Le choix de l'opération kamikaze des djihadistes était on ne peut plus judicieux. S'attaquer aux gisements gaziers ou pétroliers de l'Algérie, c'est toucher son point névralgique. Le flux de gaz circulant par exemple entre l 'Algérie et l'Italie, via le gazoduc Transmed, est de 72 millions de mètres cubes par jour. Le raid terroriste d'El Amenas a fait baisser ce volume de 10 millions de mètres cubes.
Le but de cette opération, qui a de fortes chances de se reproduire, n'est pas seulement économique, bien que le pétrole et le gaz représentent pour le pays 97% des exportations. L'Etat algérien se souvient de la guerre civile qui, dans les années 90, a causé près de 200 000 morts. L'islamisme insurrectionnel peut se réveiller, ainsi que la tentation indépendantiste kabyle. Singulièrement, des leaders kabyles lorgnent vers Israël.

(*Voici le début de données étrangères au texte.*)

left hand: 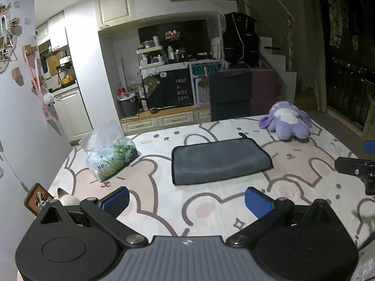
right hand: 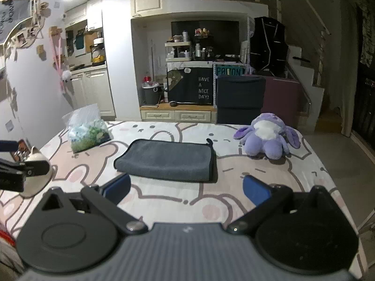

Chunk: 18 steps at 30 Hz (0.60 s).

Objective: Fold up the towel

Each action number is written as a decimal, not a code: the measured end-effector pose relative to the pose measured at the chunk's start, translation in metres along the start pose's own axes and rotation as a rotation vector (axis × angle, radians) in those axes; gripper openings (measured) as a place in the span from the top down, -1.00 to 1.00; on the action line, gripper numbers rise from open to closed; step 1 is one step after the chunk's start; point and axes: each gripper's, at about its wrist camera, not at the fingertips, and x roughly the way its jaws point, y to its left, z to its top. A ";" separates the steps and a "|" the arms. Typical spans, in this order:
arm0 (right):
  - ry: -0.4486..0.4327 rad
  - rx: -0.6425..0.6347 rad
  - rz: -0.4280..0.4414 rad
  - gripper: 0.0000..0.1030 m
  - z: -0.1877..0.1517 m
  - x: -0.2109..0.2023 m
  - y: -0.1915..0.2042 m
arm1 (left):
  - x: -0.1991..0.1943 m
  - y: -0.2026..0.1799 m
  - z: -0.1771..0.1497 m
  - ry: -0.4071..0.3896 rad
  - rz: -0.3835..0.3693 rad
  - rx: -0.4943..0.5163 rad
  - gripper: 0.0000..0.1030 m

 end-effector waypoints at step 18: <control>0.007 0.008 -0.018 -0.99 -0.027 -0.023 0.002 | -0.016 -0.012 -0.025 0.023 -0.027 0.015 -1.00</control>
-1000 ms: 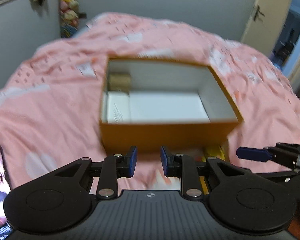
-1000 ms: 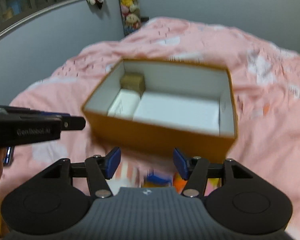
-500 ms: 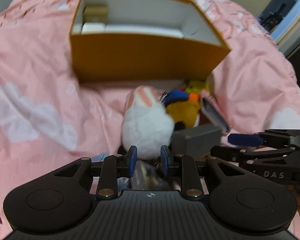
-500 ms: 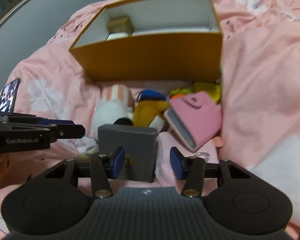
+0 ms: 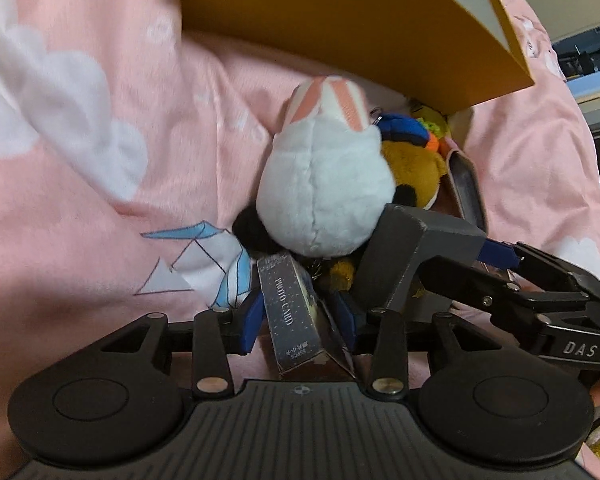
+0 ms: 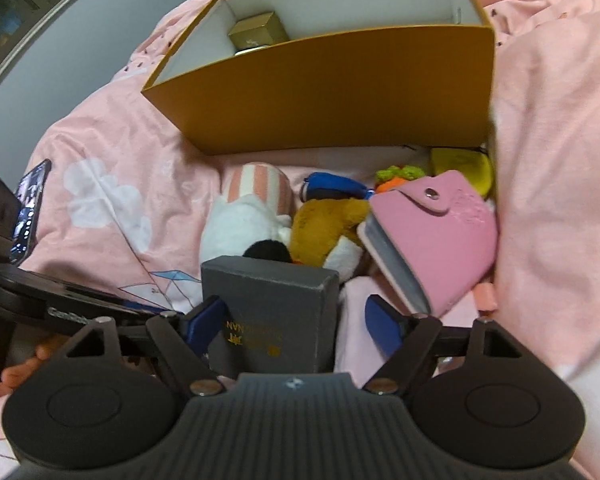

Les cas irakien, libyen et syrien laissent à penser. Le « printemps arabe », dont on sait qu'il était destiné à mettre au pouvoir les islamistes, salafistes et/ou Frères musulmans, en Tunisie, en Egypte, esquisse une logique qui, en conjuguant les visées belliqueuses sur l'Iran et le soutien sournois de la Turquie, parvient à dessiner une politique d'ensemble. Le but est de balkaniser le monde arabe, de l'ethniciser en faisant sauter les Nations encore indépendantes, ou les régimes qui ont prôné une « laïcité » tempérée, mais néanmoins efficace. La vieille devine « diviser pour régner » est à l'oeuvre, pilotée par l'empire américain, son allié indispensable Israël, soutenue par les monarchies du Golfe, et exécutée par des supplétifs agressifs comme la France et la Grande Bretagne.
L'Algérie, qui a longtemps mené un jeu double, se rapprochant de Washington, mais maintenant une ligne nationaliste sourcilleuse, sait pertinemment qu'elle est sur la liste des condamnés à mort. L'assaut des terroristes, venus de Libye ou d'ailleurs, mêlant des fanatiques sunnites issus de tout l'Oumma, est là pour rappeler quel est la véritable cible de tout le remuement qui agite le Sahel, après avoir bouleversé une partie du Maghreb. Il n'est pas dit que la prise d'otages de ressortissants occidentaux, dont de nombreux Américains, n'ait pas été combinée pour donner prétexte à l’intervention des forces spéciales américano-françaises, permettant de « sécuriser » une zone proche de la frontière libyenne. Nous sommes dans une configuration où Machiavel est roi. Cela explique la célérité avec laquelle les commandos algériens sont intervenus. Qui s'y frotte, s'y pique.
Il est donc évident que l'Algérie constitue le verrou ultime, celui que d'aucuns aimeraient qu'il saute. La « Prusse du Maghreb », comme on l'appelle, a pour l'instant bien manœuvré. Elle joue sont destin, son indépendance. C'est à elle de choisir : combattre l'empire ou mourir. Il semble que l'appareil militaro-prédateur algérien ait compris cet enjeu, et que le peuple partage cette conscience. Car la véritable clé est l'engagement politique des citoyens algériens.